# What you have to do:
Each record should be copied exactly into the answer, and no picture should go with it.

=== Begin Enclosure ===

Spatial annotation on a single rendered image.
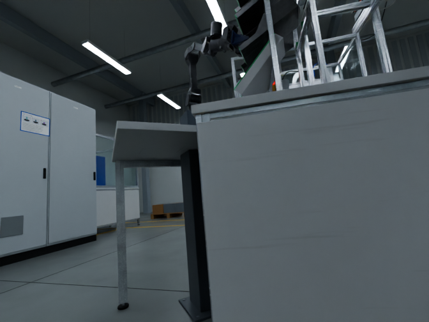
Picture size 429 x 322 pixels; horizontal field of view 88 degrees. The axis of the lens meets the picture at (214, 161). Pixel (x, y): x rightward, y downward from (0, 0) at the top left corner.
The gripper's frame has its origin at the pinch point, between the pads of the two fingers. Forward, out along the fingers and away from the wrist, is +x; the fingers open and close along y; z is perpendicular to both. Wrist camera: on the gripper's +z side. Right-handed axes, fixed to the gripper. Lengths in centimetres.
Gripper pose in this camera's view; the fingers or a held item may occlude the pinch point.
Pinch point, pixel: (243, 41)
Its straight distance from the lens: 117.2
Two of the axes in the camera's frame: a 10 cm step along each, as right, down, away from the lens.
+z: 1.0, -9.9, -0.6
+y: 5.0, 0.0, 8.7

=== End Enclosure ===

# Final answer:
Spatial annotation on a single rendered image.
Picture size 429 x 322 pixels; horizontal field of view 88 degrees. The axis of the lens meets the picture at (214, 161). Pixel (x, y): x rightward, y downward from (0, 0) at the top left corner.
The gripper's frame has its origin at the pinch point, between the pads of the two fingers. Forward, out along the fingers and away from the wrist, is +x; the fingers open and close along y; z is perpendicular to both. Wrist camera: on the gripper's +z side. Right-handed axes, fixed to the gripper. Lengths in centimetres.
Gripper pose in this camera's view; the fingers or a held item may occlude the pinch point.
Pinch point, pixel: (243, 41)
Its straight distance from the lens: 117.2
Two of the axes in the camera's frame: a 10 cm step along each, as right, down, away from the lens.
+z: 1.0, -9.9, -0.6
+y: 5.0, 0.0, 8.7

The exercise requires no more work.